Executive Hiring Slows 2025

Executive Hiring in Slow-Motion: How Leaders Can Navigate a Sluggish Market

Executive hiring has slowed to its weakest levels in recent years. According to The Wall Street Journal, one in five U.S. companies plans to slow hiring in the second half of 2025, almost double the level seen last year. The Business Roundtable’s CEO Economic Outlook Index also dropped to its lowest since the pandemic, with 41 percent of CEOs expecting reduced employment over the next six months—up from 29 percent in the prior quarter. Executive search firm Thrive reported a 15% year-over-year decline in placements this past spring.

In short, the market is a lot more cautious. Boards and investors remain wary, decision cycles are lengthening, and top leadership positions are being filled more slowly. For executives in search mode, the environment demands patience, resilience, and, above all, strategy.

Why is Hiring Slower Right Now?

Economic and Policy Uncertainty

Boards dislike risk. With unsettled trade policies, tariffs, and tax structures in flux—and mixed forecasts for global growth—many organizations are pausing or slowing leadership hiring. It’s less about candidate quality than about risk mitigation.

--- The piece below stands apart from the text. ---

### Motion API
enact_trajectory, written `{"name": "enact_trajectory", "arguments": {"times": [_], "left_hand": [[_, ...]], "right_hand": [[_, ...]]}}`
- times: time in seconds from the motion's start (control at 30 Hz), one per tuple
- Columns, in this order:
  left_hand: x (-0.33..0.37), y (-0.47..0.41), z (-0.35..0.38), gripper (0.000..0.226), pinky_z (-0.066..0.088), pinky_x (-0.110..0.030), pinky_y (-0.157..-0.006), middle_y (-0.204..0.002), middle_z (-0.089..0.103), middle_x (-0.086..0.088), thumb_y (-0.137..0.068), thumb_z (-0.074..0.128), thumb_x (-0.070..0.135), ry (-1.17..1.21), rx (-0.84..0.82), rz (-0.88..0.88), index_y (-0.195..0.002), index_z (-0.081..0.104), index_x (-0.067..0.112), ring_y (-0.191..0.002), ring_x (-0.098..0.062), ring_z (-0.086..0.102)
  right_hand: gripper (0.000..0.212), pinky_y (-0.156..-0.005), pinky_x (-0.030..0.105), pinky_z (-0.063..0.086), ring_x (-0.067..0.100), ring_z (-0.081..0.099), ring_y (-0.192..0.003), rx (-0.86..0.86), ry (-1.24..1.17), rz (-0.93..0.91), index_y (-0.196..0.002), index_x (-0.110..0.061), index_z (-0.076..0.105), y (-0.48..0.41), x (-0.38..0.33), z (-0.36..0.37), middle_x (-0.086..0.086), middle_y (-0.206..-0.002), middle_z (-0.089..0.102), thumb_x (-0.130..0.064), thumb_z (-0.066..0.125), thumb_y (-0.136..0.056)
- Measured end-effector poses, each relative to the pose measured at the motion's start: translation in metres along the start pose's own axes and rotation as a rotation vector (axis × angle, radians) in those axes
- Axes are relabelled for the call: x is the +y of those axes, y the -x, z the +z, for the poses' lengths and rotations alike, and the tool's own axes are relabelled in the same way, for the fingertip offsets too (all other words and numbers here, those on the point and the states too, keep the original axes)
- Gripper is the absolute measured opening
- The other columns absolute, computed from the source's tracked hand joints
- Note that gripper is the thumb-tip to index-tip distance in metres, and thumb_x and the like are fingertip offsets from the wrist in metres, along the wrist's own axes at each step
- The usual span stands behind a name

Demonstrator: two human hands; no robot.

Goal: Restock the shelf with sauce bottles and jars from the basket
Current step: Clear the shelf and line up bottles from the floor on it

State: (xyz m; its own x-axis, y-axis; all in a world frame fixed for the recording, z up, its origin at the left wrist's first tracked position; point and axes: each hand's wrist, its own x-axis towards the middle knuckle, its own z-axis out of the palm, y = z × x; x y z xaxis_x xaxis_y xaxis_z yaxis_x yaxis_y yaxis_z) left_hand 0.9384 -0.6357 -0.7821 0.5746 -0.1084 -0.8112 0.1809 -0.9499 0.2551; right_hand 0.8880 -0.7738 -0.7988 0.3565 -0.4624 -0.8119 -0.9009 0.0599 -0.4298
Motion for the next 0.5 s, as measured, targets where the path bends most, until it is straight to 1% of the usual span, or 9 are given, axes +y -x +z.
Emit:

Executive takeaway: Position yourself as the steady hand who thrives amid volatility, not as another cost liability.

Low Optimism and Cost Containment

CEO confidence has sharply declined. The Business Roundtable index fell 15 points in Q2 to 69 — the lowest since 2020. At the same time, Deloitte surveys indicate that two-thirds of CFOs have no plans to expand their headcount this year. Companies are playing defense, slowing investments, and focusing on efficiency.

Executive takeaway: Boards need leaders who can accomplish more with fewer resources. Emphasize your track record of cost discipline and operational rigor.

Talent Expectations vs. Market Reality

Some companies are chasing “unicorns”: leaders who can blend digital transformation, strategic vision, operational execution, and cultural leadership. But compensation hasn’t kept pace. This mismatch often stalls searches, with many executives expressing that recent offers are not as competitive.

Executive takeaway: Perfect fits are rare. Position yourself as the agile, high-impact executive who can adapt quickly and deliver results, even if you don’t tick every box.

Stagnant Job Market Dynamics

The broader labour market is a bit “frozen.” Job openings have stagnated, and quit rates remain unusually low, as reported by WSJ. Executives are staying put, creating fewer vacant seats and fewer mobility opportunities. Those who do move often see only modest pay increases of about 3–3.5 percent, according to Celarity’s 2025 State of the Job Market.

Executive takeaway: You’re competing in a smaller arena. Differentiation through measurable achievements and thought leadership is more critical than ever.

“No-Hire, No-Fire” Equilibrium and “Job Hugging”

Companies aren’t shrinking en masse, but they’re equally reluctant to hire. This “no-hire, no-fire” equilibrium stalls leadership refreshes. Korn Ferry adds another layer: a trend it calls “job hugging”. Many executives are clinging to current roles, often for stability in a volatile market or to avoid disruption from AI and restructuring. Fast Company notes that job hugging is partly why the U.S. quit rate is at its lowest since 2016, reducing turnover at the top.

Executive takeaway: With leadership seats occupied for more extended periods, fewer roles become available on the market. But this also creates openings for fractional, interim, or project-based leadership, where companies seek flexible talent without long-term commitments.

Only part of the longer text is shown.